Шарлотта крепко сжимает мое плечо.
— Ты ездила домой в прошлые выходные. Что-то случилось с отцом?
Я прикусываю нижнюю губу и, наконец, встречаюсь взглядом с ее обеспокоенными зелеными глазами.
— Да, — мой голос срывается. — Рассказать позже?
Она кивает.
— Приходи ко мне на ланч.
Я склоняю голову, наполовину в знак согласия, наполовину в знак извинения. Потому что я понятия не имею, о чём соврать. Шарлотта не самая лучшая хранительница секретов, а наши отцы — партнеры. Если до папы каким-то образом дойдет весть, что я заинтересовала профессора…
Мой разум пустеет. Даже не хочу думать об этом.
Когда я выхожу из лекционного зала, профессор Сегал стоит в коридоре, но уходит в тот момент, когда наши взгляды встречаются. Я едва знаю этого человека, но уже могу сказать, что он выследит меня, если не пойду за ним.
Я шагаю по коридору на негнущихся ногах, сворачиваю за угол и поднимаюсь по лестнице в крыло главного здания, где все преподаватели проводят свое рабочее время.
К тому моменту, как добираюсь наверх, Мариуса нигде не видно, но я уже догадываюсь, что он занимает старый кабинет профессора Экхарта.

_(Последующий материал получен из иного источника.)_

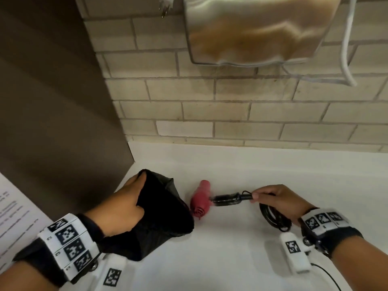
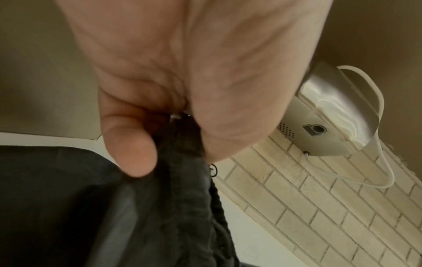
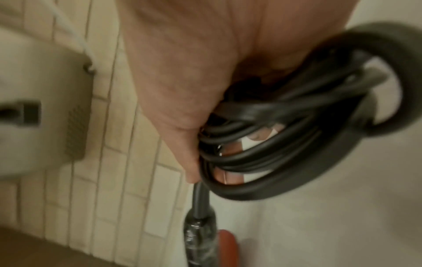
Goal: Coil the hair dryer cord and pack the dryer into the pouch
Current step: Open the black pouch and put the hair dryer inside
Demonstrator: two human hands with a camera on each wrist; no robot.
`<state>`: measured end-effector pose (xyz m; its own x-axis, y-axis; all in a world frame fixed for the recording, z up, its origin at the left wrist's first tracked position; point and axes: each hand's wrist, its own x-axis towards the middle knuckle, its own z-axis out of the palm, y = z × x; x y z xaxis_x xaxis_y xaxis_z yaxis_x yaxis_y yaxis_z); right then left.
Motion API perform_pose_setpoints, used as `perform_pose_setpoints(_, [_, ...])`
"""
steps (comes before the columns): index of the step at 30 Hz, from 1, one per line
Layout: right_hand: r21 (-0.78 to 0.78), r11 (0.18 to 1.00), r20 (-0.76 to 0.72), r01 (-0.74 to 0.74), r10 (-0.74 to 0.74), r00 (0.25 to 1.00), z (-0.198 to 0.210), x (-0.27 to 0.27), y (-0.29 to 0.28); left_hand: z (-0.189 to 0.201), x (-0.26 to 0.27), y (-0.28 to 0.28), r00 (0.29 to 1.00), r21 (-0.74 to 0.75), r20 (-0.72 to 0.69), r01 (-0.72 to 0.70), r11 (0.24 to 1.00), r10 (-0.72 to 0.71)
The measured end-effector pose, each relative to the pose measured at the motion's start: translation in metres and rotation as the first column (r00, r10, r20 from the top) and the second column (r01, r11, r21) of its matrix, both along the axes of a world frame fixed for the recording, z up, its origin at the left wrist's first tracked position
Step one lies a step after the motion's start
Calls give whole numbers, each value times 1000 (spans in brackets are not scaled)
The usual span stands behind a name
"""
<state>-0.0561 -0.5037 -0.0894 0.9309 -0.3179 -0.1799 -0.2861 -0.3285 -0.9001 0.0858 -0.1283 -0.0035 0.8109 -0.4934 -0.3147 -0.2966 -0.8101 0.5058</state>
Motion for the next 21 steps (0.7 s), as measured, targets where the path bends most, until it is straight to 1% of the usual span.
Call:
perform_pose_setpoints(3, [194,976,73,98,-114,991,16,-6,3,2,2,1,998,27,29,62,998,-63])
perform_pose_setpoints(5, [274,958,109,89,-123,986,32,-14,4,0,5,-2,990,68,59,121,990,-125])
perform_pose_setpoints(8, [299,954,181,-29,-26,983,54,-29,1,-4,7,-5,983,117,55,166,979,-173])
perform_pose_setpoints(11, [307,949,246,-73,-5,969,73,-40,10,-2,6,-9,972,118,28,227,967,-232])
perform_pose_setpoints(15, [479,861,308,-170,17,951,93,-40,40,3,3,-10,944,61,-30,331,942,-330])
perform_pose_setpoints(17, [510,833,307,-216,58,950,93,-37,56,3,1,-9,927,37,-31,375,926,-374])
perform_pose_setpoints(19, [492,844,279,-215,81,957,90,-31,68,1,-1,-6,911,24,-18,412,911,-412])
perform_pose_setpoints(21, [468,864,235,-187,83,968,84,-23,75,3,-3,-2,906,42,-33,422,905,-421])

Что, черт возьми, я должна ему сказать? Я качаю головой. Правду. Я же понятия не имела, что он здесь работает.
Виски пульсируют от начинающейся мигрени. Вопрос скорее в том, что теперь будет в суббот у. У такого мужчины, должно быть, есть из кого выбрать.
Зачем ему рисковать своей карьерой ради романа со студенткой?
Я стучу, но никто не отвечает.
Стучу снова, но он по-прежнему не отвечает.
— Профессор Сегал? — мой голос дрожит на первом и последнем слоге.
И снова тишина.
Это наверняка тот кабинет. Все остальные уже заняты, а старый профессор Экхарт все еще в реанимации. Я нажимаю на ручку, толкаю дверь и обнаруживаю, что кабинет пуст, но пиджак, который был на Мариусе этим утром, висит на вешалке из красного дерева.
Он никак не мог успеть подняться сюда, снять его и уйти в другую комнату.
Вхожу внутрь, мой взгляд прикован к открытому ноутбуку, стоящему на столе, дверь со щелчком закрывается.
Сильные руки хватают меня сзади и прижимают к твердой груди. Это он. Никто другой не пахнет красным деревом, кожей и сандалом. Прежде, чем я успеваю ахнуть, он зажимает мне рот рукой.
— Что все это значит? — шипит мне на ухо.
Сильное и быстрое биение его сердца отдается эхом у меня за спиной. Но это пустяк по сравнению с быстрым стаккато моего пульса.
— Отпусти меня, — пытаюсь сказать я, но слова звучат приглушенно.
— Кто тебя послал?
Я качаю головой.
Его смешок столь же зол, сколь и мрачен, и все предположения, которые я сделала о нем, снова всплывают в голове. Он никак не может быть академиком Лондонской школы финансов. Он точь-в-точь как те опасные люди, которые работают с папой.